TASK GOAL
Check each line of the material below for "stays", then copy the ones that contain it.
════════════════════
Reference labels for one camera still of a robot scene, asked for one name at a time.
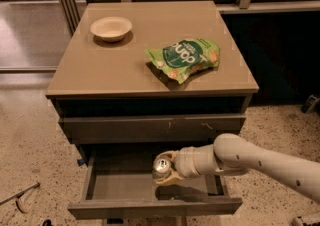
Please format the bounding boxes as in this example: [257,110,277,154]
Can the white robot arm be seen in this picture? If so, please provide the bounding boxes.
[153,133,320,202]

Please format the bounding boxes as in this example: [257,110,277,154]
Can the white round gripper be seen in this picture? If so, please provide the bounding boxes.
[155,147,199,186]

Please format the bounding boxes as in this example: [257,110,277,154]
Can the white paper bowl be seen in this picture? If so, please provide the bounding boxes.
[90,17,132,42]

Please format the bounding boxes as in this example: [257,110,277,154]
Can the closed grey top drawer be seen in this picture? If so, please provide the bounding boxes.
[59,114,246,144]

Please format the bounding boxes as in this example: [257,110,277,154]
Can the grey object floor corner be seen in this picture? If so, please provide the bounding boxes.
[292,213,320,226]

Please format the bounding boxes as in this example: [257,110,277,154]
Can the green white 7up can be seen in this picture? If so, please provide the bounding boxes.
[152,155,172,180]

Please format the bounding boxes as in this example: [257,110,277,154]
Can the open grey middle drawer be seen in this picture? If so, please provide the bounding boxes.
[68,142,242,220]

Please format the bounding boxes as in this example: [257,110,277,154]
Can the grey drawer cabinet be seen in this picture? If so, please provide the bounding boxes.
[45,0,260,226]

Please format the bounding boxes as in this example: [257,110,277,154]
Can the metal rod on floor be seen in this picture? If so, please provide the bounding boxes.
[0,181,40,214]

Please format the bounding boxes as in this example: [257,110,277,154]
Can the dark wheel at right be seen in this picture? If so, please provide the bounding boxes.
[301,95,320,114]

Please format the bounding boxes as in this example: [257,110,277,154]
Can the green snack chip bag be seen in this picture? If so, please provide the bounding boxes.
[145,39,220,84]

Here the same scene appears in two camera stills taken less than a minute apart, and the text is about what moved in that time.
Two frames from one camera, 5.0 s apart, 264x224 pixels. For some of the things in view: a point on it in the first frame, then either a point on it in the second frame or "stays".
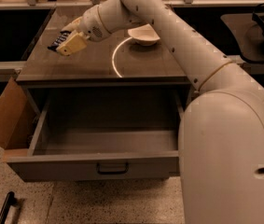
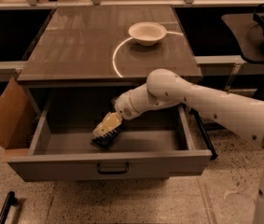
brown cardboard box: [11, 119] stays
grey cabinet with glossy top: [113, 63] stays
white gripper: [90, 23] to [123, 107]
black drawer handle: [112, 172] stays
════════════════════
THE COMPLETED TASK
Two frames from one camera, 5.0 s apart, 264x224 pixels. For some of the things in view: a point on it in the first frame, then either a point on it in the second frame or "stays".
brown cardboard box: [11, 119] stays
grey cabinet with glossy top: [113, 63] stays
black drawer handle: [112, 172] stays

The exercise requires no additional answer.